WHAT YOU WILL DO — Everything in the data below is left aside except the lines from the one containing "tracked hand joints" through the one containing "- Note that"; repeat those exactly.

EXTRACTED RECORDS —

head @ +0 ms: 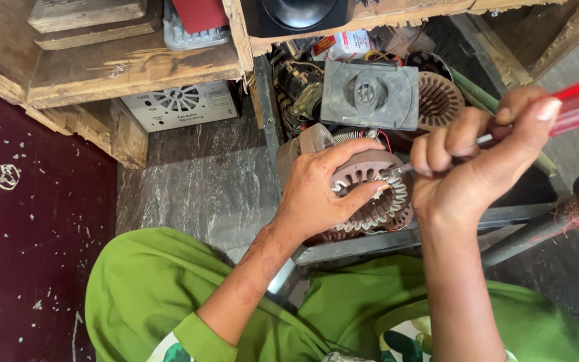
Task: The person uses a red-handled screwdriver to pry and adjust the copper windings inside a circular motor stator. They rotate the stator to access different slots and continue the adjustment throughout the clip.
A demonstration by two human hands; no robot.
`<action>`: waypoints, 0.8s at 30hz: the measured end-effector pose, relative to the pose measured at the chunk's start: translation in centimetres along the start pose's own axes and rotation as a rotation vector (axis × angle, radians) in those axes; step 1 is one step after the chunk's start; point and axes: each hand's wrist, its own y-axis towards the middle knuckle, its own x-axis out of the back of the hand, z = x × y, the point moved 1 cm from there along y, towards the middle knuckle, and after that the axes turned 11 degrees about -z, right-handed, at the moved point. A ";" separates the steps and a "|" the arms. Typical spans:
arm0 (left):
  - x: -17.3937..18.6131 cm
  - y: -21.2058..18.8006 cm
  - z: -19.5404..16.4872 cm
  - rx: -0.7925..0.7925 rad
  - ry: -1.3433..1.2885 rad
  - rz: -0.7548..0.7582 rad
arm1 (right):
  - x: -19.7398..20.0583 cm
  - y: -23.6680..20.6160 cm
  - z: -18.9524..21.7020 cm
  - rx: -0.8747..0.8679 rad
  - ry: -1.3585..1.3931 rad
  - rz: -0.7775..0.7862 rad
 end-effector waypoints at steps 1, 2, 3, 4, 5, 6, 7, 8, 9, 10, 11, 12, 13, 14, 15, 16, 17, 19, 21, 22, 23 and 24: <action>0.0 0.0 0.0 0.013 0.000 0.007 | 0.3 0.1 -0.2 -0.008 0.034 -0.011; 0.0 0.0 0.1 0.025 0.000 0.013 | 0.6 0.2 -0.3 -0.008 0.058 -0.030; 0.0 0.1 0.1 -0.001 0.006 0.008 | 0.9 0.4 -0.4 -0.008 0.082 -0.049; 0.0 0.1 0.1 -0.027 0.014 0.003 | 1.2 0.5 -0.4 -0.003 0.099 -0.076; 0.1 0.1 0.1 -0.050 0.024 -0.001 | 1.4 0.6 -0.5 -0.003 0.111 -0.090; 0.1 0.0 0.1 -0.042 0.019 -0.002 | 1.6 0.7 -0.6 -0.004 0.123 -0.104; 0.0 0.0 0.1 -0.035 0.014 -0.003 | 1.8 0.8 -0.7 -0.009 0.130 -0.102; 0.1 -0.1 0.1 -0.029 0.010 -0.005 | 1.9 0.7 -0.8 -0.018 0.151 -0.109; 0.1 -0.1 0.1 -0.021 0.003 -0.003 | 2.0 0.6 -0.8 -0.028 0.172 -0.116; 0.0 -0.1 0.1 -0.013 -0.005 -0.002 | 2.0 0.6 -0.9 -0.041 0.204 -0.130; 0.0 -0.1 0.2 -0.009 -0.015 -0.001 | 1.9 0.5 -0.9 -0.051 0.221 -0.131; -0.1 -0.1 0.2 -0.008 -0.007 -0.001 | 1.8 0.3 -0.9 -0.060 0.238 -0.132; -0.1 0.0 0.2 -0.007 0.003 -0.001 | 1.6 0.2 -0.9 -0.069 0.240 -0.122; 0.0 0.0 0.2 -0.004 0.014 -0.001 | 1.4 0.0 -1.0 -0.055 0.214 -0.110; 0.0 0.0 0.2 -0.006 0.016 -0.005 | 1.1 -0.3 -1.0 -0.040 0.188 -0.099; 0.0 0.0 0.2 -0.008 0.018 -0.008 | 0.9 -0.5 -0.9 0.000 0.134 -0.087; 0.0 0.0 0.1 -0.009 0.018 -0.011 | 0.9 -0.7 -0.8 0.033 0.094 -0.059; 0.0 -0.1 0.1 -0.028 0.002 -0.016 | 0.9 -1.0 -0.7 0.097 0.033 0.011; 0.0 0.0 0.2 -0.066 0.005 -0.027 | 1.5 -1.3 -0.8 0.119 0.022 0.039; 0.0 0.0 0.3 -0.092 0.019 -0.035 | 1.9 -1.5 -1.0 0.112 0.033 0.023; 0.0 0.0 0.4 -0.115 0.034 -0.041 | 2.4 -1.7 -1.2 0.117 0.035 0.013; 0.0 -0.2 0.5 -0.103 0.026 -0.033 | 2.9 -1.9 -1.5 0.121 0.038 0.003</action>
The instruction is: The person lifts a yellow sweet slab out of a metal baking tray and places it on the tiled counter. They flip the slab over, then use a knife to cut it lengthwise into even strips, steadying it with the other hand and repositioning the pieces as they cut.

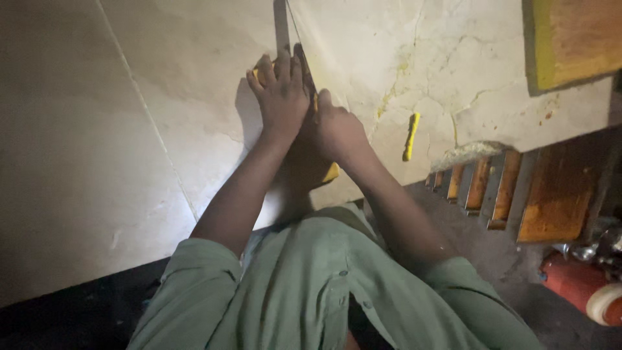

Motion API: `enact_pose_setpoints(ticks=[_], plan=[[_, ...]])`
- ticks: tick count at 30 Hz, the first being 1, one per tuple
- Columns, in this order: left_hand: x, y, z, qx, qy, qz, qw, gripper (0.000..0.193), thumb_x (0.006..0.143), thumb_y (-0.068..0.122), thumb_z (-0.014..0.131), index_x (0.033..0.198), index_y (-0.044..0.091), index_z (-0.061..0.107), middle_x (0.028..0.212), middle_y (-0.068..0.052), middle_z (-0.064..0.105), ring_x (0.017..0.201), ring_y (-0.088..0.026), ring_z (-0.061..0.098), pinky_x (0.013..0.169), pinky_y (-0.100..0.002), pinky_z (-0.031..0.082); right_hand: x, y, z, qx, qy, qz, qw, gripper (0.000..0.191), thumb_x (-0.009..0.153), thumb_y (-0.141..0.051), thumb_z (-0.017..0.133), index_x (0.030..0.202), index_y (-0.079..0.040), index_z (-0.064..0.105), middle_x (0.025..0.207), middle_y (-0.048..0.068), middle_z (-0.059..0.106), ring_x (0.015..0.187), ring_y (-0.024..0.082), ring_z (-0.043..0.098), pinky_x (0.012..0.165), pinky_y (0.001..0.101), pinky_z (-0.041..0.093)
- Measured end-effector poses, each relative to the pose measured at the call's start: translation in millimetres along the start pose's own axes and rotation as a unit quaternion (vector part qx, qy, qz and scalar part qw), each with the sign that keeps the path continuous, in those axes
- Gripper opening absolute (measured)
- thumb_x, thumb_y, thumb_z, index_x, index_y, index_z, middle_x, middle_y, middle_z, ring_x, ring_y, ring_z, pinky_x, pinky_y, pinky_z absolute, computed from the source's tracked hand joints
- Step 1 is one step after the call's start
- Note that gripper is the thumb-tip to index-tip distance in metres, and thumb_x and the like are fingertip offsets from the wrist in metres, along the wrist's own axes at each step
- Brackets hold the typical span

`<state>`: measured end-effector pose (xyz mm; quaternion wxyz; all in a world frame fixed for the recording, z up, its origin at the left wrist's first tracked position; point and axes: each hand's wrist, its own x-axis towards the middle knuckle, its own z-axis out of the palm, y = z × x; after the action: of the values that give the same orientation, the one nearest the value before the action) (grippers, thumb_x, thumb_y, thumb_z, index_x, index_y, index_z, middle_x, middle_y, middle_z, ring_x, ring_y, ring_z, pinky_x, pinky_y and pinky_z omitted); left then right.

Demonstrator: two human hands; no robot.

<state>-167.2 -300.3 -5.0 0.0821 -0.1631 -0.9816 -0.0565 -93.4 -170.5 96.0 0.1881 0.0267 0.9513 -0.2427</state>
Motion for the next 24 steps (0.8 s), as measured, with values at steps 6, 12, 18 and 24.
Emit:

OUTPUT FOR THIS EXERCISE —
- thumb_x, thumb_y, thumb_z, index_x, index_y, index_z, middle_x, middle_y, middle_z, ring_x, ring_y, ring_z, pinky_x, pinky_y, pinky_z absolute, computed from the source's tracked hand joints
- Step 1 is one step after the call's start
- Note that gripper is the thumb-tip to index-tip distance in metres, and thumb_x and the like are fingertip offsets from the wrist in metres, along the wrist's own axes at each step

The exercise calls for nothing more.